───── EXERCISE DATA

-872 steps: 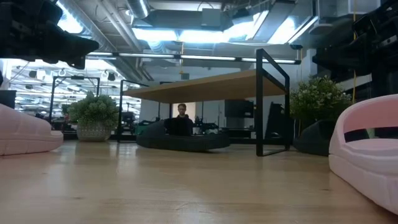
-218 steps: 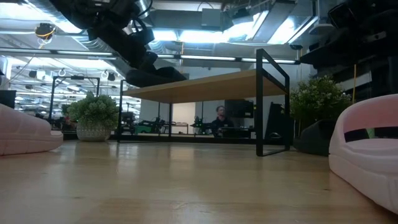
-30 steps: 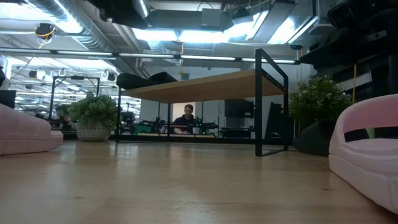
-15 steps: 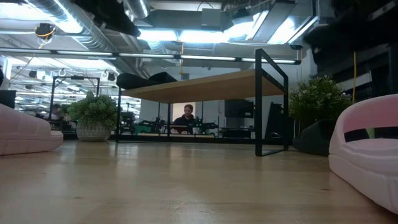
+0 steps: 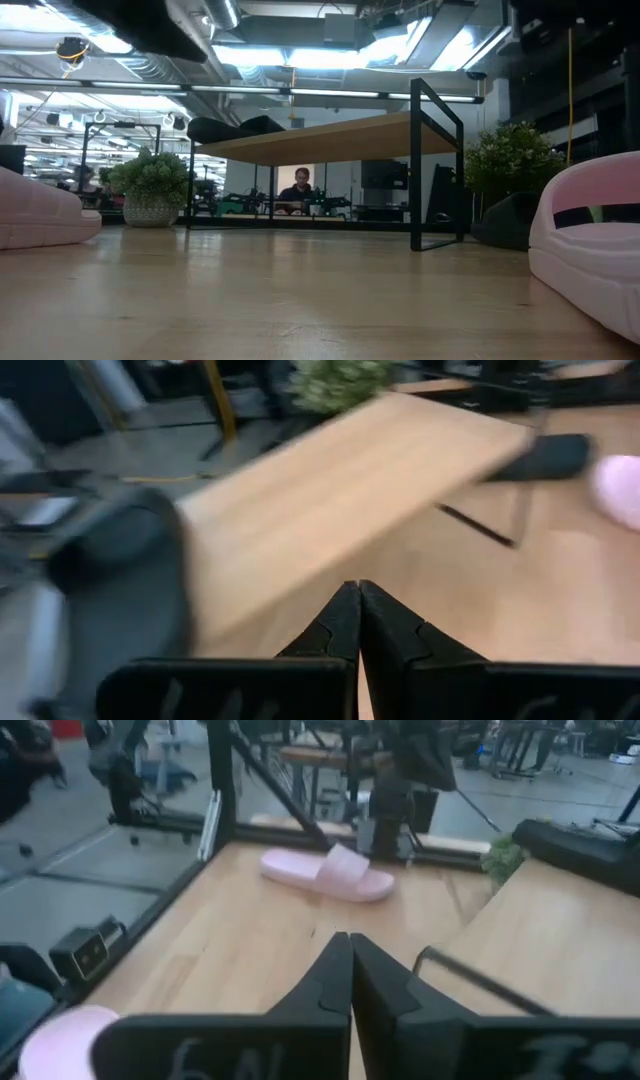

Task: Pick and place slides into the shelf
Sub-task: Put the black slide on the shelf

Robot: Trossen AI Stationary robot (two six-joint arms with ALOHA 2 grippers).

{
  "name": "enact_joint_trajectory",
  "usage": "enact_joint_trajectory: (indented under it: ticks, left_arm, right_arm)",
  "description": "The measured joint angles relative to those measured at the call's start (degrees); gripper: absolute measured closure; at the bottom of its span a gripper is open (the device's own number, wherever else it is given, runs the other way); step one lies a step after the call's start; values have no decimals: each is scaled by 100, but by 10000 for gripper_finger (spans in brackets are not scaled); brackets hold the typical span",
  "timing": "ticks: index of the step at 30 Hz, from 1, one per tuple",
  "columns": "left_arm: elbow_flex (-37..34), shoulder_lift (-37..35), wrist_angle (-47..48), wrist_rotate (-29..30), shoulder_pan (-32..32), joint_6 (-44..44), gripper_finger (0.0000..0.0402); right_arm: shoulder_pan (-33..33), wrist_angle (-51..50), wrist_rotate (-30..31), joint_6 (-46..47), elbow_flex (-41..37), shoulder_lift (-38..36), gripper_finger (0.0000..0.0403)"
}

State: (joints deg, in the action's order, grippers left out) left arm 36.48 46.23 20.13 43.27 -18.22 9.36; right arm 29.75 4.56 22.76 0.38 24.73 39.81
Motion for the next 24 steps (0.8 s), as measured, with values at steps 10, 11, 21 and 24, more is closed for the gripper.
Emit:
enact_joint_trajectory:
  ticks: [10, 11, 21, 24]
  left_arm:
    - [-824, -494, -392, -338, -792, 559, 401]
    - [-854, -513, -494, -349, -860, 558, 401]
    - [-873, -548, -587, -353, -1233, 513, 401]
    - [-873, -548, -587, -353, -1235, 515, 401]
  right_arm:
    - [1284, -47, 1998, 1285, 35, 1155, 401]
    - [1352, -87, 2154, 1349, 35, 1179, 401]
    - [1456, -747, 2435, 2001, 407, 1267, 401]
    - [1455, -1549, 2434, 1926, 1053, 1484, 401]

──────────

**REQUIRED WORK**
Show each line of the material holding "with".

**EXERCISE SOLUTION**
Robot: Trossen AI Stationary robot (two six-joint arms with ALOHA 2 grippers).
Motion for the next 24 steps (0.8 s), as measured, with values at steps 10, 11, 21 and 24, more is closed for the gripper.

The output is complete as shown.